Ноктюрны (сборник) - Дмитрий Наркисович Мамин-Сибиряк
Шрифт:
Интервал:
Закладка:
Проводнику пришлось дожидаться господ довольно долго, так что он даже успел задремать, а когда очнулся – была уже ночь. Он слышал, что господа о чем-то тихо разговаривают, и барышня смеется каким-то не своим голосом.
«Вот всегда так… – подумал татарин. – И у богатых, и у бедных все одинаково».
X
Прошло недели две. Паутов часто уезжал в Ялту для каких-то таинственных переговоров с Лундом. Они посылали куда-то телеграммы, с нетерпением ждали ответов, обсуждали, давали друг другу советы и, расставаясь, думали каждый о себе. Дела были плохи, Лунд еще на что-то надеялся, а Паутов приходил в молчаливое отчаяние. Как на беду, Ирочка относилась к отцу с какой-то особенной нежностью, совсем уже не соответствовавшей всему складу ее характера. Она ждала отца и ухаживала за ним с виноватой ласковостью.

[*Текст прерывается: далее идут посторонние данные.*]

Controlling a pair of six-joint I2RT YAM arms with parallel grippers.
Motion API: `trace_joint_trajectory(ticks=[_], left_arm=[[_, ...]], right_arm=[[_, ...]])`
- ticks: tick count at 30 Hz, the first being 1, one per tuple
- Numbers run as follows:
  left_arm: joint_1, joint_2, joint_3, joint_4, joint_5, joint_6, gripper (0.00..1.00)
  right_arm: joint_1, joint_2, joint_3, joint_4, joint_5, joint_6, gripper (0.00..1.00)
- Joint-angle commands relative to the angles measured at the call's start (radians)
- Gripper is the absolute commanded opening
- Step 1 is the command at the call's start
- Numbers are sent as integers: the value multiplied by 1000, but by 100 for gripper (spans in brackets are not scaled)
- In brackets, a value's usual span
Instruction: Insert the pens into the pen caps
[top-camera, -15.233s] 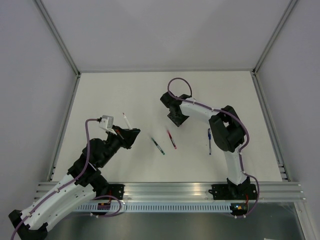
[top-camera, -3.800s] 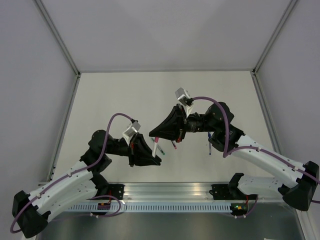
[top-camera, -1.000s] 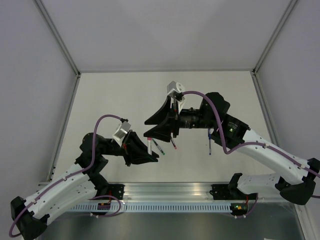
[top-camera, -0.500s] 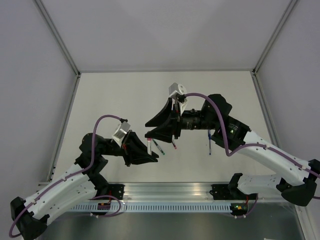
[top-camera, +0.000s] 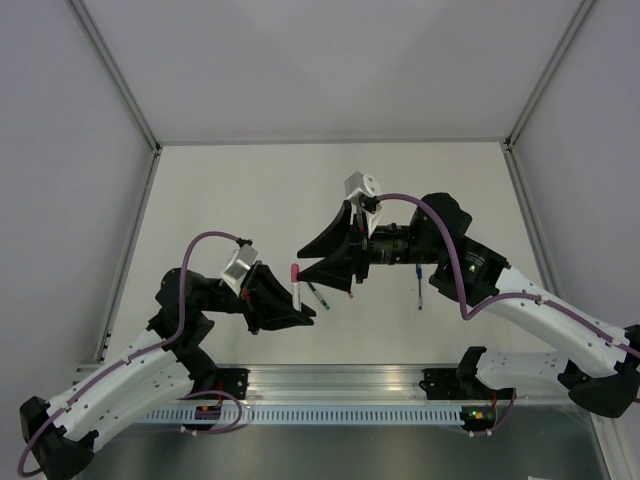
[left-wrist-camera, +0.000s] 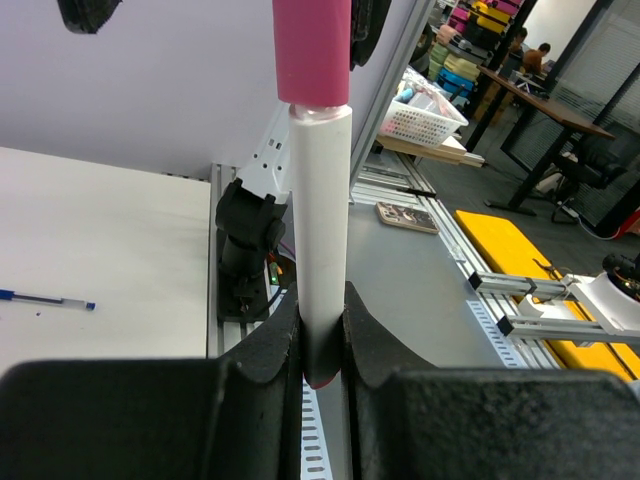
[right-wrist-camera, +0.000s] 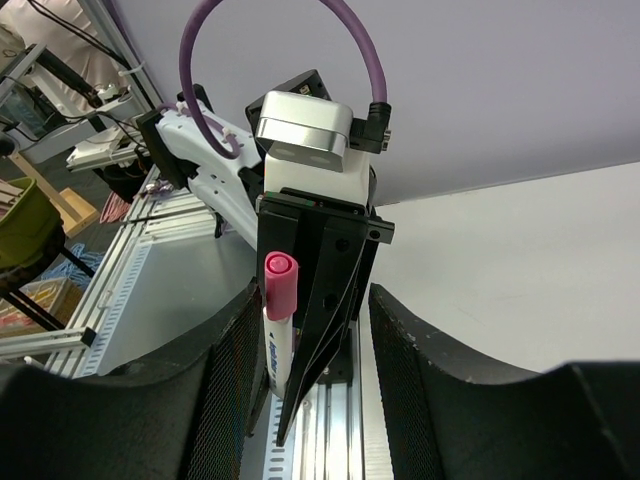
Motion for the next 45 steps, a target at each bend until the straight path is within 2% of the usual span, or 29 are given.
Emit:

– Папа, милый, ты мне не нравишься… У тебя такой вид…
– Э, пустяки!.. У меня тоже свои нервы… Мне вреден крымский воздух.
Однажды Ирочка обняла отца и проговорила с особенной нежностью:
– Папа, что бы ни было, не нужно обращаться к Маторину… Можно все потерять, кроме гордости.

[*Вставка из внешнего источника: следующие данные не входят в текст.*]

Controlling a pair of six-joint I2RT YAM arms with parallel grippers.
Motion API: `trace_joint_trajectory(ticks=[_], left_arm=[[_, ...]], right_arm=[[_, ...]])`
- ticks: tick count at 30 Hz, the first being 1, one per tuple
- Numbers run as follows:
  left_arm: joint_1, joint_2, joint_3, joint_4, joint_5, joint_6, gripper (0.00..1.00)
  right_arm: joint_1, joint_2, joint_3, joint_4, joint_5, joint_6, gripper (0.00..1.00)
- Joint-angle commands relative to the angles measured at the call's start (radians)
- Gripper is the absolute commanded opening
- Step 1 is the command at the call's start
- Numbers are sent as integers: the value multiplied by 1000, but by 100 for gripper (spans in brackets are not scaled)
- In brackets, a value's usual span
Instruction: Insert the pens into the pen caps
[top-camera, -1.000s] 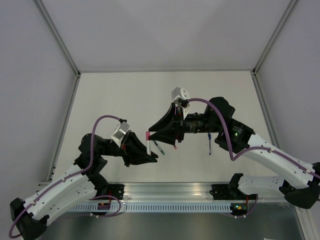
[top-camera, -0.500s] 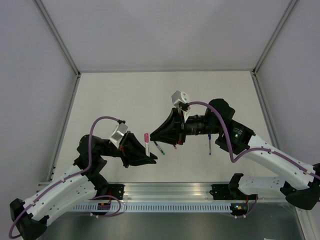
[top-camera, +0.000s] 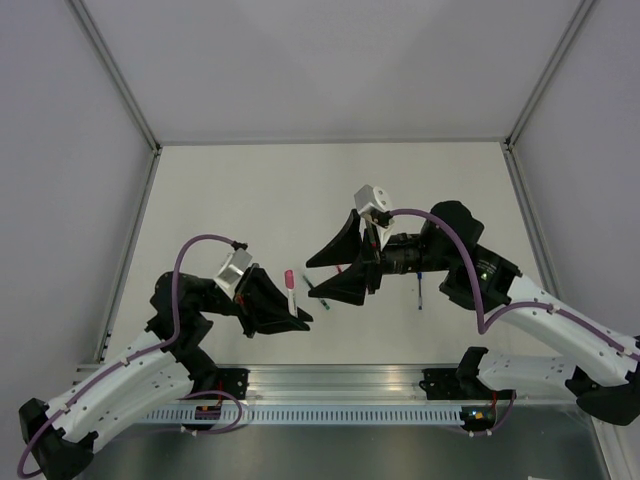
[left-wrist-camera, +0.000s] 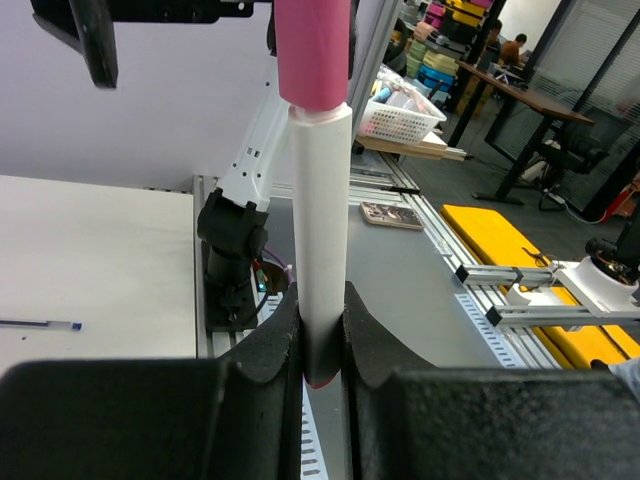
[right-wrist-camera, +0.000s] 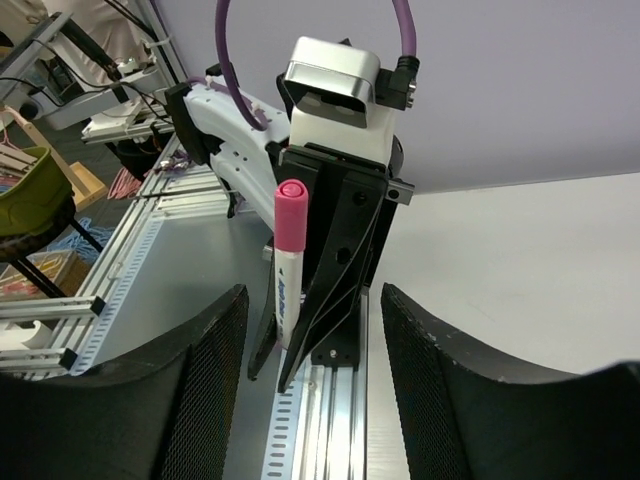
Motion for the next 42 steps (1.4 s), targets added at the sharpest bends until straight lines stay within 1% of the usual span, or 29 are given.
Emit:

Паутов молча поцеловал дочь. У него были слезы на глазах. События так быстро шли вперед, что не мог помочь даже Маторин, потому что его помощь равнялась бы милостыне.

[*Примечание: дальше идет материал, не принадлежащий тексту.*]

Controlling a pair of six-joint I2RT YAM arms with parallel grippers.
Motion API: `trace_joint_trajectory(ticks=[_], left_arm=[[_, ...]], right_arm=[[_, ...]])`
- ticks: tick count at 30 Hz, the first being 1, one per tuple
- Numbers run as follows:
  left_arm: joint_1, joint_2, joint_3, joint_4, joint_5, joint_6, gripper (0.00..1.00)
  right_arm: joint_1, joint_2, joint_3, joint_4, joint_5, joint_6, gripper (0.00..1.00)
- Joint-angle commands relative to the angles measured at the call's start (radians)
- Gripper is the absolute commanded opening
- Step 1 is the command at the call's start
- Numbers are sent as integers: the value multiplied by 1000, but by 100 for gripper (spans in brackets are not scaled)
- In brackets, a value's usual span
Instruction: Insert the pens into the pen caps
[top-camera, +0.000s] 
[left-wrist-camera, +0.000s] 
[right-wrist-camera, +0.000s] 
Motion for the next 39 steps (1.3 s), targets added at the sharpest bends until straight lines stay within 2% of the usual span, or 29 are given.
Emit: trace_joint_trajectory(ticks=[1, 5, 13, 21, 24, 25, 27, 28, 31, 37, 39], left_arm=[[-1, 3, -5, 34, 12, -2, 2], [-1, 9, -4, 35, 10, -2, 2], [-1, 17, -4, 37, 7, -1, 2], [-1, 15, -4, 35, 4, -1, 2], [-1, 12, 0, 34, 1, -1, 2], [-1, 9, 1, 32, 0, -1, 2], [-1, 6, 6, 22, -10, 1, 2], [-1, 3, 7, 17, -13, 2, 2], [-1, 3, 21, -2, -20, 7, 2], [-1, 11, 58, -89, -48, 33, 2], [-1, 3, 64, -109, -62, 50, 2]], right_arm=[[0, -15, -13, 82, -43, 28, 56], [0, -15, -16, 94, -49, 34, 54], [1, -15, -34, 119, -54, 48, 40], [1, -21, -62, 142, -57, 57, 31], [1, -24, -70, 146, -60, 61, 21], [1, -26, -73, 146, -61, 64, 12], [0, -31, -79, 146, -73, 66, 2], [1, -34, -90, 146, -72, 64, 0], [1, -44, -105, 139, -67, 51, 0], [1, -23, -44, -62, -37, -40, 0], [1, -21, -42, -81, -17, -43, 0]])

Ирочка ухаживала и за матерью и даже за бабушкой, но не получала с их стороны никакого ответа. Елена Васильевна смотрела на нее с молчаливым удивлением и только пожимала плечами, а сумасшедшая старуха убегала и пряталась. У девушки опускались руки, и она просиживала на морском берегу совершенно неподвижно, глядя на морскую даль, которая точно манила ее к себе. Там – за чертой горизонта – и простор, и воля, и счастье. Как счастливы птицы, которые могут лететь без конца… Море, над морем небо – и больше ничего. Нет, есть еще солнце – этот источник жизни, а следовательно, и податель всякого счастья и несчастья. Значит, и ее счастье заключается в жизнерадостных лучах этого, светила, в той таинственной лаборатории, откуда льется жизнь всего органического мира.
– Солнце, отдай мое счастье! – шептала Ирочка. – Солнце, отдай мое маленькое счастье… Ты согрело мое сердце, но это еще не счастье. О, если бы я умела и могла, какой чудный гимн сложила бы в твою честь… Чистые девушки выходили бы каждое утро на морской берег встречать им твое царственное появление, и их чистые голоса сливались бы с таинственной музыкой морских волн, как восторженный любовный шепот.
Особенно она любила сидеть у моря ночью. Она с замиранием сердца ждала, когда послышатся знакомые шаги, и даже закрывала глаза, как подстреленная птица, когда они раздавались.
– Ирочка… – шептал над ней знакомый чудный голос.
– Вы не смеете меня так называть… Это мое детское имя. Так называть меня имеет право один отец… Единственное чистое чувство – это отцовская любовь. Материнской я не испытала и поэтому не знаю.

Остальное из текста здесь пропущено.